A scuola la merenda non esisteva più: leggevo un bel libro (ammetto di averne letti di magnifici quell’anno, comunque) a ricreazione, al posto di di ingoiare qualsiasi cosa; più avanti ho iniziato a succhiare qualche caramella Ricola, più avanti ancora -solo sotto i 46 chili- tutte le caramelle e gomme in generale.
Il pranzo lo ricordo poco: il più delle volte, se trovavo carboidrati sul mio piatto, finivano direttamente per terra o per aria, il resto lo mangiavo (considerando che sono vegetariana e lo ero anche allora, ricordo che i nonni compravano tonnellate di roba di soia, seitan, legumi, verdure, fibre, tutto) più o meno senza problemi: potendo però, prediligevo riempirmi di verdura, gonfiarmi la pancia e piluccare un po’ di formaggio o fagioli.
Per ogni oliva che mangiavo a pranzo, calcolavo mini parti di cena da togliere.
La cena era semplicemente sempre uguale ma tutto sommato saziante e quasi ‘normale’: un sacco di insalata con un etto e mezzo di ricotta di contorno e tre cracker che facevo durare un’eternità.
Ovviamente in base alle olive che mangiavo a pranzo.
Ogni tanto, quando mi sentivo morire, qualche mela verde, giusto per non sentirmi troppo ligia.

Vita da anoressica.

A qualcuno dà fastidio questa parola, come stessi scrivendo assassina, criminale, malvagia, ma in realtà sto solo scrivendo il termine giusto con cui chiamare quella cosa che ti uccide dentro, e che fa sì che il dentro -affamatissimo- si mangi il fuori di te. E per tutta la durata di questo articolo continuerò ad utilizzare queste 10 lettere, perché le ho percepite scritte, bisbigliate, pronunciate chiaramente riferite a me molte volte: non è offensivo, è il nome della malattia. È solo il nome che mi ha preceduto per oltre mille giorni di vita, non potrei mai dimenticarlo, la mia etichetta per così tanto tempo.

Vita da anoressica | deep blue sea:

Ci sono le posate normali, quelle che usiamo tutti, e poi ci sono quelle che uso io, quelle da anoressica, quelle più piccole, per poter fare i bocconi più piccoli e far durare di più il piatto, quelle che di solito usano i bambini: magicamente riuscivo a saziarmi, riuscivo a metterci 40 minuti per finire un piatto di fagioli e zucchine.

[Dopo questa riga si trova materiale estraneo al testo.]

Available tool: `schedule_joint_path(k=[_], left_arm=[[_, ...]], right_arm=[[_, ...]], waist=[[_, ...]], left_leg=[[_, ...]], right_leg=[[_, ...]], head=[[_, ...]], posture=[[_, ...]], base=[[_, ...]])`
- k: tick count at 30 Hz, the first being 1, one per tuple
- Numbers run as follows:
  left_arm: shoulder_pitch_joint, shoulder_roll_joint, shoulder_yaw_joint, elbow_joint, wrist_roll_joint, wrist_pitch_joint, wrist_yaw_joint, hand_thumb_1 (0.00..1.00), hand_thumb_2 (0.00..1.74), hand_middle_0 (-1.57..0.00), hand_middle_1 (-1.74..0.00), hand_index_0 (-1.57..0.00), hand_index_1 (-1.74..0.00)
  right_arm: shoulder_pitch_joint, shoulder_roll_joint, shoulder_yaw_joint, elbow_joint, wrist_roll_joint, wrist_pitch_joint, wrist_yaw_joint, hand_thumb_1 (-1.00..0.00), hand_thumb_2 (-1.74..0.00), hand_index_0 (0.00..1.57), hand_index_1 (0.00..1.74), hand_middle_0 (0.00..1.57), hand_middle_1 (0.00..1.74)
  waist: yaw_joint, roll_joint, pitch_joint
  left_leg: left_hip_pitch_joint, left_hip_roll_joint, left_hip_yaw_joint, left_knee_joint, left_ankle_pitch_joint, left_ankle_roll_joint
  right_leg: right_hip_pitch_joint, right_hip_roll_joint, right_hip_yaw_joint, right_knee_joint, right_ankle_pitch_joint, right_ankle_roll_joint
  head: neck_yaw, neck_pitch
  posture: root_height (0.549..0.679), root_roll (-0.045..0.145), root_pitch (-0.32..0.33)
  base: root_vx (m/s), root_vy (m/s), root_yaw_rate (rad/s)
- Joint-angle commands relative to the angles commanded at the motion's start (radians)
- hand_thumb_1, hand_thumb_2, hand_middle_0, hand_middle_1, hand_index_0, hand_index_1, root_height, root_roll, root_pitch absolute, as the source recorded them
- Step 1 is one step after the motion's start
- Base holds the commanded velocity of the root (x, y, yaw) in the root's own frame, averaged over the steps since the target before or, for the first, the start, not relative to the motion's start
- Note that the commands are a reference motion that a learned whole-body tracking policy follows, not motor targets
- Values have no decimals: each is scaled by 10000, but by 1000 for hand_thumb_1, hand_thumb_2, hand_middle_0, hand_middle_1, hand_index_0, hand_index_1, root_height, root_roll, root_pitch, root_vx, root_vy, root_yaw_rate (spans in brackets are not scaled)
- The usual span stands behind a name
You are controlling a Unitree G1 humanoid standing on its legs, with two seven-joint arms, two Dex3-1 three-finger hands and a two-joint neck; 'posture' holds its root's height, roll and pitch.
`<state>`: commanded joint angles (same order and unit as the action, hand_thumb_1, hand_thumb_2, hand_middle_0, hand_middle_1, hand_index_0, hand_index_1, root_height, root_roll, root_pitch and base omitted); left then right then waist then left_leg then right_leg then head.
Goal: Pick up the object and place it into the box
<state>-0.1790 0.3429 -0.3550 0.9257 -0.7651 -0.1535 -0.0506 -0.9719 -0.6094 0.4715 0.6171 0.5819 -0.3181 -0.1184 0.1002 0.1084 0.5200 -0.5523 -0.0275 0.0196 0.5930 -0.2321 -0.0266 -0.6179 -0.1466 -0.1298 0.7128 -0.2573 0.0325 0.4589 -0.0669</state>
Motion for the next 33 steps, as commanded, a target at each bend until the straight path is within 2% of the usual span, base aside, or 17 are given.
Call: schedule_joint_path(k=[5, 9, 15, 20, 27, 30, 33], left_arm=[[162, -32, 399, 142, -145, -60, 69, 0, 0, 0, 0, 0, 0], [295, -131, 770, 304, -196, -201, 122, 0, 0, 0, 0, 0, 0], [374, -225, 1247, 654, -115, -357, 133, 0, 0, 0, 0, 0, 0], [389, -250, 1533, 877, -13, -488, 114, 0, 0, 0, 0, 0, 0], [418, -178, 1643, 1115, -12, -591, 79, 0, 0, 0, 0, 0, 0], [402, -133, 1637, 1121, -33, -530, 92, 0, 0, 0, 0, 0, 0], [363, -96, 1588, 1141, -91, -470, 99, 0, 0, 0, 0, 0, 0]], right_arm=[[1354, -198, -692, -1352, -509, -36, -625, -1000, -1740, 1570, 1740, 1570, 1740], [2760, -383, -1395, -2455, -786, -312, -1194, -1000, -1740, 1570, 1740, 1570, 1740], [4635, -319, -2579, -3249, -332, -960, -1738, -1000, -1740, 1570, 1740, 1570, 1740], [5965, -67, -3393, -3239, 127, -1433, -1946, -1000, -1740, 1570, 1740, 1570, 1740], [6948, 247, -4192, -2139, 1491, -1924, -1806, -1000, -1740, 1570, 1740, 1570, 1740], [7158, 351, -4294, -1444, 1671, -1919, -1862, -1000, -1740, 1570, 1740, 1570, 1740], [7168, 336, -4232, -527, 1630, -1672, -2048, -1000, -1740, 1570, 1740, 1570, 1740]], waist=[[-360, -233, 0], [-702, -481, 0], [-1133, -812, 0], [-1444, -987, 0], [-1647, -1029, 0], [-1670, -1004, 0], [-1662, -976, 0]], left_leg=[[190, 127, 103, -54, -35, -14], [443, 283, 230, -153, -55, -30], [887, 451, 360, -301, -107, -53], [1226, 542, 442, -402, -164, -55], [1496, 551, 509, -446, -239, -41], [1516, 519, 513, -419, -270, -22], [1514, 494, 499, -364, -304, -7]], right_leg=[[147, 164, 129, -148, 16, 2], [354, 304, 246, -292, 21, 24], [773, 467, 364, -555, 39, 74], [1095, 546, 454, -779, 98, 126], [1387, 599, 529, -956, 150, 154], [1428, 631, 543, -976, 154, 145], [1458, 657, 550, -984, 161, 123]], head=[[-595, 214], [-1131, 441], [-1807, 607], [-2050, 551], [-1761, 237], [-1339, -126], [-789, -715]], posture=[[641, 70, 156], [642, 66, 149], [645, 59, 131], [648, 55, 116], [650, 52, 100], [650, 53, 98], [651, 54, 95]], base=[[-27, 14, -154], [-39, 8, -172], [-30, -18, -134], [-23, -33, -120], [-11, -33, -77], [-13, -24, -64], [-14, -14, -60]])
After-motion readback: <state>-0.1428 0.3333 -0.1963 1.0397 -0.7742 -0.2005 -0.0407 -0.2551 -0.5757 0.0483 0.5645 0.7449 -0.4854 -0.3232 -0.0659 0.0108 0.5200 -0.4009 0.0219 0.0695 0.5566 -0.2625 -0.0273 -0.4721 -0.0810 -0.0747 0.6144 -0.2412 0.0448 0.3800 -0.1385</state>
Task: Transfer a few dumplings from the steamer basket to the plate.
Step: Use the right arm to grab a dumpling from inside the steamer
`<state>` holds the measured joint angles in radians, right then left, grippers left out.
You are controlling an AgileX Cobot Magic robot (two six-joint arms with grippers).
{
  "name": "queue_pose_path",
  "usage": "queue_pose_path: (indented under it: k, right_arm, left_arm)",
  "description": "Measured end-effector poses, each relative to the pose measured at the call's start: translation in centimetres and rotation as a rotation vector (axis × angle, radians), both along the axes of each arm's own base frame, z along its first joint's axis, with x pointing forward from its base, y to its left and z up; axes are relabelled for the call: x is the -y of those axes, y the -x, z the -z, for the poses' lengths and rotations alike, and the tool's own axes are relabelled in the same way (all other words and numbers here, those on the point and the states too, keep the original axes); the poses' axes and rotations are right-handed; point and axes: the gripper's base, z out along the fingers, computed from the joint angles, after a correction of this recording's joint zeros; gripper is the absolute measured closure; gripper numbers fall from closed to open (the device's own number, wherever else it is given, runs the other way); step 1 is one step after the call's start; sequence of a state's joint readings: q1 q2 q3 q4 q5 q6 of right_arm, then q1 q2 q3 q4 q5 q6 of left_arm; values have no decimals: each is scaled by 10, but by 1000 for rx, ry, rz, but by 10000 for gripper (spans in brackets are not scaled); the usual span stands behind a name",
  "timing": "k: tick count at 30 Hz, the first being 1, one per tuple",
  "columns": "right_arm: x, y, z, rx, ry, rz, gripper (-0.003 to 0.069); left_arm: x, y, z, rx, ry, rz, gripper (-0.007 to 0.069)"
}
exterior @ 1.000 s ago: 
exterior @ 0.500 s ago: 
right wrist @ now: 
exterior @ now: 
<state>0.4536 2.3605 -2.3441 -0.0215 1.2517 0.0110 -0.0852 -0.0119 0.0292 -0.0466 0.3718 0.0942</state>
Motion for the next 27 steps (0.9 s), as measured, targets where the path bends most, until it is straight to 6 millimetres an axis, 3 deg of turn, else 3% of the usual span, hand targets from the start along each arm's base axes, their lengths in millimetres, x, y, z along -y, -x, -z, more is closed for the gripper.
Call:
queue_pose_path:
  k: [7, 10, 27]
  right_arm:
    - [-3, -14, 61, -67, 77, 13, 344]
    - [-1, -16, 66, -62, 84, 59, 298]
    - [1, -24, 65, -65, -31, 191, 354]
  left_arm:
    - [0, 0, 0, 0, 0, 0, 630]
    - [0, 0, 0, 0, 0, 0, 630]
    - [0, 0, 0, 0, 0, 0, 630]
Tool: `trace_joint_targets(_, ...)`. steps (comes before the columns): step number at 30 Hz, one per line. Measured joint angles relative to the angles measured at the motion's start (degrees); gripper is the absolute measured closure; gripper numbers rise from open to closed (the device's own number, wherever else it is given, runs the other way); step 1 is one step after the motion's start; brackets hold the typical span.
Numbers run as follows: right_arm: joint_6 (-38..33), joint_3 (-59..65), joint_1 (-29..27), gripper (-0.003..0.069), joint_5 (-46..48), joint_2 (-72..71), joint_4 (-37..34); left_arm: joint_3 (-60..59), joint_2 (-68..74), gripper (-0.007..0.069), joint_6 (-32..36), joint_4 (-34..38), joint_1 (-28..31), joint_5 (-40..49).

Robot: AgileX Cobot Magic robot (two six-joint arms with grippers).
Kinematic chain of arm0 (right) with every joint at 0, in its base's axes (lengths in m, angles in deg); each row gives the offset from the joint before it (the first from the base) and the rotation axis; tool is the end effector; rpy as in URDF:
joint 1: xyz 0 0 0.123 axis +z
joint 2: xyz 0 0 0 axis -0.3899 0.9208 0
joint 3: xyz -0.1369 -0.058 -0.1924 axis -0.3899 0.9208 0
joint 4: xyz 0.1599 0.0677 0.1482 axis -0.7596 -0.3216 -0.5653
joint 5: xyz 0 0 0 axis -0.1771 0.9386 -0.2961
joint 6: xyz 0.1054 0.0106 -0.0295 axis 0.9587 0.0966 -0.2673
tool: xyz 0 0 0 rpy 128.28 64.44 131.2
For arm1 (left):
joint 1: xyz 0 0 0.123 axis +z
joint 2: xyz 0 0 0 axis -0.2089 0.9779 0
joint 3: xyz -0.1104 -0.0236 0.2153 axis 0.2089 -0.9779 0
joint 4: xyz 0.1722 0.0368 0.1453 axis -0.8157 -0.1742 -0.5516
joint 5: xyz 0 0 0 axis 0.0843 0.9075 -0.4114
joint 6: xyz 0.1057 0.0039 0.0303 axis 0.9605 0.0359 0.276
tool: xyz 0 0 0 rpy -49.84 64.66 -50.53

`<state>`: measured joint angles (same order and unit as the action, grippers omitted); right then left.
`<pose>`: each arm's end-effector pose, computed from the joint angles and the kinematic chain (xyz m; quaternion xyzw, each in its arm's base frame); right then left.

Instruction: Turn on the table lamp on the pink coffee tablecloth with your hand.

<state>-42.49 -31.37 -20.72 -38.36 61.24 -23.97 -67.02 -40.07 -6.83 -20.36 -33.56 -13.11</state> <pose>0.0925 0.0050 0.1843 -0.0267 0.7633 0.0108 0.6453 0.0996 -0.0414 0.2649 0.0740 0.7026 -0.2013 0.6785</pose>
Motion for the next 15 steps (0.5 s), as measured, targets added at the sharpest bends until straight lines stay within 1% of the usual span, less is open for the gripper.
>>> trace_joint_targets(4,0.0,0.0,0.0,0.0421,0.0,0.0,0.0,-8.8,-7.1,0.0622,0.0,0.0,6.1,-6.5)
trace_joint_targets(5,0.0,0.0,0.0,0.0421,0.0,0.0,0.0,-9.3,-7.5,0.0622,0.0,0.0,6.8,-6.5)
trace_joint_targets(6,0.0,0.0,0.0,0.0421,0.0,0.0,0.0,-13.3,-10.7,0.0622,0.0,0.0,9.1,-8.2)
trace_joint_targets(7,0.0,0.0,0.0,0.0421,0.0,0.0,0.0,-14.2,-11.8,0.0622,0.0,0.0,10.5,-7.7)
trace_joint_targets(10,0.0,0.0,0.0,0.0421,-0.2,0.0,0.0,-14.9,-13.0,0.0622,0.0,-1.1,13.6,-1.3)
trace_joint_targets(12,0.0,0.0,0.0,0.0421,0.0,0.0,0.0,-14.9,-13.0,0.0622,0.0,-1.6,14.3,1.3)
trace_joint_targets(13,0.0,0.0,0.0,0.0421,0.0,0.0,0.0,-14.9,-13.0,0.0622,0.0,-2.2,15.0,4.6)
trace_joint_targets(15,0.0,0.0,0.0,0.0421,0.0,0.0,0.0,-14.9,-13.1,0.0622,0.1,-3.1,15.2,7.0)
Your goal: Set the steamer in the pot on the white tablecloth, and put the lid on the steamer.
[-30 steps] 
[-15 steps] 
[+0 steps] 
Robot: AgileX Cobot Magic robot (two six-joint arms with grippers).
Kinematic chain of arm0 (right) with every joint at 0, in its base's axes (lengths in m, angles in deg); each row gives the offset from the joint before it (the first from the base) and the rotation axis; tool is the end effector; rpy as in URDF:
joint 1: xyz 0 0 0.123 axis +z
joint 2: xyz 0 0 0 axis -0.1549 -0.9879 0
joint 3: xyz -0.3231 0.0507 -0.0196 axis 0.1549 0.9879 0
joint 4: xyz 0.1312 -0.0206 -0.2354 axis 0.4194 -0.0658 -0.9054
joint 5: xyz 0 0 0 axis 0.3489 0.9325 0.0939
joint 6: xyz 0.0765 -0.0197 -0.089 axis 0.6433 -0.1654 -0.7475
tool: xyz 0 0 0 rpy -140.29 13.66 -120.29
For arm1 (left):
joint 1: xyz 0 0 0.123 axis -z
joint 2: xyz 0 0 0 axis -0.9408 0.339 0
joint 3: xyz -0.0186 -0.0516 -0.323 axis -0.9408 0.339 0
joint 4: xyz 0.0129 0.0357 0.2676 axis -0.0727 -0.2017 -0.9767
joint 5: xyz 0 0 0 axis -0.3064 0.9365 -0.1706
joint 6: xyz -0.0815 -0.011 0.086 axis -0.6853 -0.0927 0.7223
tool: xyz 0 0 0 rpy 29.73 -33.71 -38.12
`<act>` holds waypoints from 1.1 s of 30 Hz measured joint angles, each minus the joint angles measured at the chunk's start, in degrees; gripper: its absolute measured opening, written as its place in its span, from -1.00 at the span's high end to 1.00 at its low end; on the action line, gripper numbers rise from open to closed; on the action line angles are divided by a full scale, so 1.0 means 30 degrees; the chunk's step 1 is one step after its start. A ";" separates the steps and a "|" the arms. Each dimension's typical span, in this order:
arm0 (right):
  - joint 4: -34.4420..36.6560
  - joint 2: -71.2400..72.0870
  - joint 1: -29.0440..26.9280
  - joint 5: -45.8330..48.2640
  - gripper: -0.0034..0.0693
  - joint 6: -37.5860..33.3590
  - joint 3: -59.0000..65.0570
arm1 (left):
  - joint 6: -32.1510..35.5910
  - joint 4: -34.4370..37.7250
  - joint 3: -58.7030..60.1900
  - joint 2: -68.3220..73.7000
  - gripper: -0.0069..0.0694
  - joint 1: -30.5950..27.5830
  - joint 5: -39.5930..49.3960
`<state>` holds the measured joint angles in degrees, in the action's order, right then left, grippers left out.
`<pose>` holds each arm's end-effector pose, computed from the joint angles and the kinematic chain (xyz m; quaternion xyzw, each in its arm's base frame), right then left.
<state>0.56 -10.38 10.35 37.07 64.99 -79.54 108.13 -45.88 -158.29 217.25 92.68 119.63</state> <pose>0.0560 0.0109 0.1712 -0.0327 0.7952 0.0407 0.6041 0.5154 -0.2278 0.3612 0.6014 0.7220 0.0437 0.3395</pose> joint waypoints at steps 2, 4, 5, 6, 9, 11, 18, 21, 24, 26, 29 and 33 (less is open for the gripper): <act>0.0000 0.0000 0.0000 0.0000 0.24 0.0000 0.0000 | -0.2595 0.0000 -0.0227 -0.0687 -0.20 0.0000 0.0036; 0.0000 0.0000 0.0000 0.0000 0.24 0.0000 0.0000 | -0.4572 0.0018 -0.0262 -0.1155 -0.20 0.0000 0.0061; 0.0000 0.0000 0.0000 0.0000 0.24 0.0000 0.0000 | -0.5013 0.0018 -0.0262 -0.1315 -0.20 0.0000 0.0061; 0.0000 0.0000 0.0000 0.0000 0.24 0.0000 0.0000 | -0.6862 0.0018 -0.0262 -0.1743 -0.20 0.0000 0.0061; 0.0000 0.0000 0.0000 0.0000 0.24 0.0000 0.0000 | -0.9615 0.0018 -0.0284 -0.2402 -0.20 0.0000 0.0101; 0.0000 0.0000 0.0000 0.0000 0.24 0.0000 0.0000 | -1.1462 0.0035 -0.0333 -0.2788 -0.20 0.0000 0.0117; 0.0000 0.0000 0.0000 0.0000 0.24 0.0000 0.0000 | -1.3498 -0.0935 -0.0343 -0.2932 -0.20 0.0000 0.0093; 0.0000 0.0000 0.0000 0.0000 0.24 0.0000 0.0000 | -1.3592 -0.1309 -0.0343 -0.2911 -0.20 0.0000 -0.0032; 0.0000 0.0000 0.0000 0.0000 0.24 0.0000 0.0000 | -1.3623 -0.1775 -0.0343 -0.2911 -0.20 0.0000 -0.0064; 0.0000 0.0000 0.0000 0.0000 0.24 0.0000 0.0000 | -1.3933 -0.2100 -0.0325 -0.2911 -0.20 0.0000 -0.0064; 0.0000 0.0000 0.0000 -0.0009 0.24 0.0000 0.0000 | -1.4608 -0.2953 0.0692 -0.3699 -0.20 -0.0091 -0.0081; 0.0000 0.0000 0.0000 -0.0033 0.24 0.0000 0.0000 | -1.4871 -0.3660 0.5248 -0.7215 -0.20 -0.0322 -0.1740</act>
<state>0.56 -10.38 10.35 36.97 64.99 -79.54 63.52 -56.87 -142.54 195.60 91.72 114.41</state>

Ho usato quelle posate per lungo, lungo tempo, anche una volta raggiunto il normopeso: facevo fatica ad utilizzare la stessa forchetta che usavano gli altri.

Ci sono ragazze pelose, ragazze glabre, ragazze che si depilano da sole, altre che vanno dall’estetista: io sono anoressica e non posso depilarmi, perché le ascelle sono così scavate e concave che la lametta non ci entra dentro, quindi non ci posso fare niente. Vabbè che i peli sotto le ascelle mi piacciono, però sì, ecco, non me li potrei togliere, nel caso volessi.

Andava così.

Ci sono ragazzi che amano le feste, ragazzi che amano le cene, ragazzi che amano entrambe le cose, ragazzi che vanno al cinema e sgranocchiano rumorosamente i popcorn, ragazzi che si alzano la notte per fare uno spuntino casuale, con scioltezza, e poi ci sono io, l’anoressica: niente feste -c’è cibo! e poi si balla, non posso ballare, non ne ho le forze, né la voglia, tanto con chi ballo?- niente cene -ci mancherebbe!-, al cinema sì, okay, ma solo dove non si mangia, sennò mi viene quel senso di nervoso, quello scatto d’ira tipico di chi vorrebbe ma non può.. “Però erano buoni i popcorn, me li ricordo… Ma no no, non pensiamoci, l’importante è essere forte, l’importante è diventare inscalfibile dentro e fuori, così non rischio più di soffrire. Mai più.”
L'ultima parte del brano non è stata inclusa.